**INSTRUCTIONS FOR THE TASK:**
Your answer should be one number: how many lines of the records hold the string "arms".

**MATERIAL PROVIDED:**
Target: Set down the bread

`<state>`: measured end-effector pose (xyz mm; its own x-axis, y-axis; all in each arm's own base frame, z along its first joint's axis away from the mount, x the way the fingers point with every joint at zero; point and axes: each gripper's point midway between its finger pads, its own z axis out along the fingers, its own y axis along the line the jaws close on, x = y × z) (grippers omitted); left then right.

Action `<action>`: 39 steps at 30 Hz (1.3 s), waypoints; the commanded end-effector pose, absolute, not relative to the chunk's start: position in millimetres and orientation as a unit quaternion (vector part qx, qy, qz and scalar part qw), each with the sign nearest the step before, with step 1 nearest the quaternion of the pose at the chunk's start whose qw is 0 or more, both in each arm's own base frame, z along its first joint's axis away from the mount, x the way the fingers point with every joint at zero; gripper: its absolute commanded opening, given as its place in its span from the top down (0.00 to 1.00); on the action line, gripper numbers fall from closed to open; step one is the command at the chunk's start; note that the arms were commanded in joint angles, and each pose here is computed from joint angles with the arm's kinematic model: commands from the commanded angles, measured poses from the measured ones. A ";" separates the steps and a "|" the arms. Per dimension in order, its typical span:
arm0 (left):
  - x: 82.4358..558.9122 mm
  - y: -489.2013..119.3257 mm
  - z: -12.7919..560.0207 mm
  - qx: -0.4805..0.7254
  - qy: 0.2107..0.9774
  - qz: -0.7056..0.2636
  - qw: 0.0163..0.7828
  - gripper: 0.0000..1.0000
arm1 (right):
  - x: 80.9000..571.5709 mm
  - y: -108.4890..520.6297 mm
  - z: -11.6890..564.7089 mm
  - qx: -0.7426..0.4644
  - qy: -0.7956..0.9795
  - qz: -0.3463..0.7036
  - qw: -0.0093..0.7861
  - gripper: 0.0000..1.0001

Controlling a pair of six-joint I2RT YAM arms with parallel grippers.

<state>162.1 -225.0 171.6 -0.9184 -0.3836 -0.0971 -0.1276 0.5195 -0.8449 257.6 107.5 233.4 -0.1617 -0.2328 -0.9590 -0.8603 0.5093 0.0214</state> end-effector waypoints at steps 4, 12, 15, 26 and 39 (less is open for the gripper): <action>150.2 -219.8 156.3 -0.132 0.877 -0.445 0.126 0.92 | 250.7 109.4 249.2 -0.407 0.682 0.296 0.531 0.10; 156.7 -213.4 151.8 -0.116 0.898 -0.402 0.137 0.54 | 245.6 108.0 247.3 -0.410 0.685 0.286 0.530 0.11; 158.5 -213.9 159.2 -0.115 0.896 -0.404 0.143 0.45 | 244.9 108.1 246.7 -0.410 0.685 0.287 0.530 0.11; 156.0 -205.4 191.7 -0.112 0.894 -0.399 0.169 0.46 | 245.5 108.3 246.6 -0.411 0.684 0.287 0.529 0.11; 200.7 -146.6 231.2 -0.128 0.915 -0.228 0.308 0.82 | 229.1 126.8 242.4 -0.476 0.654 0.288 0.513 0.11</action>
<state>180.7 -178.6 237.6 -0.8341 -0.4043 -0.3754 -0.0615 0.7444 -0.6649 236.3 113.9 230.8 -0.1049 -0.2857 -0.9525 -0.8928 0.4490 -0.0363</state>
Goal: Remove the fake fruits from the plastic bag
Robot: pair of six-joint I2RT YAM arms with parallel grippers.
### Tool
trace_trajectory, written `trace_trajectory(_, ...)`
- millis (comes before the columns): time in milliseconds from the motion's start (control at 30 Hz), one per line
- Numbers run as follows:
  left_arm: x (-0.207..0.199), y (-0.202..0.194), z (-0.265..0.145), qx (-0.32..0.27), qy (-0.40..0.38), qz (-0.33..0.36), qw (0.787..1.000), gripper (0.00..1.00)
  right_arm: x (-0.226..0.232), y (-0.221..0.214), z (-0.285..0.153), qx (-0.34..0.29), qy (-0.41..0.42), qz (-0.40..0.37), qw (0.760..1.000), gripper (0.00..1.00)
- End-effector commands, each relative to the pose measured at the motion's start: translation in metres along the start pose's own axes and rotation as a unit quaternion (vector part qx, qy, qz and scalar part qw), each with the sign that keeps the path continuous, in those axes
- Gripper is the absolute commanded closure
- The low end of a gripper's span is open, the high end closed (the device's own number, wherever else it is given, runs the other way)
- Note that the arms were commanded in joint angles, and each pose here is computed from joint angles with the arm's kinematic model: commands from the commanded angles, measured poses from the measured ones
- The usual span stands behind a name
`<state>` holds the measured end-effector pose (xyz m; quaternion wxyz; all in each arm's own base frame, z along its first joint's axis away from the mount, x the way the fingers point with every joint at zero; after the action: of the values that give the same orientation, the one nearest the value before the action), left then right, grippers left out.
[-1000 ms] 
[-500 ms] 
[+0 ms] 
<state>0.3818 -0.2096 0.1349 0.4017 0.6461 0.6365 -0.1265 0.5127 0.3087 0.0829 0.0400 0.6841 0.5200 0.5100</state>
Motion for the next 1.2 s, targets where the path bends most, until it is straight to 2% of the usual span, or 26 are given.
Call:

**WRITTEN REPLY:**
4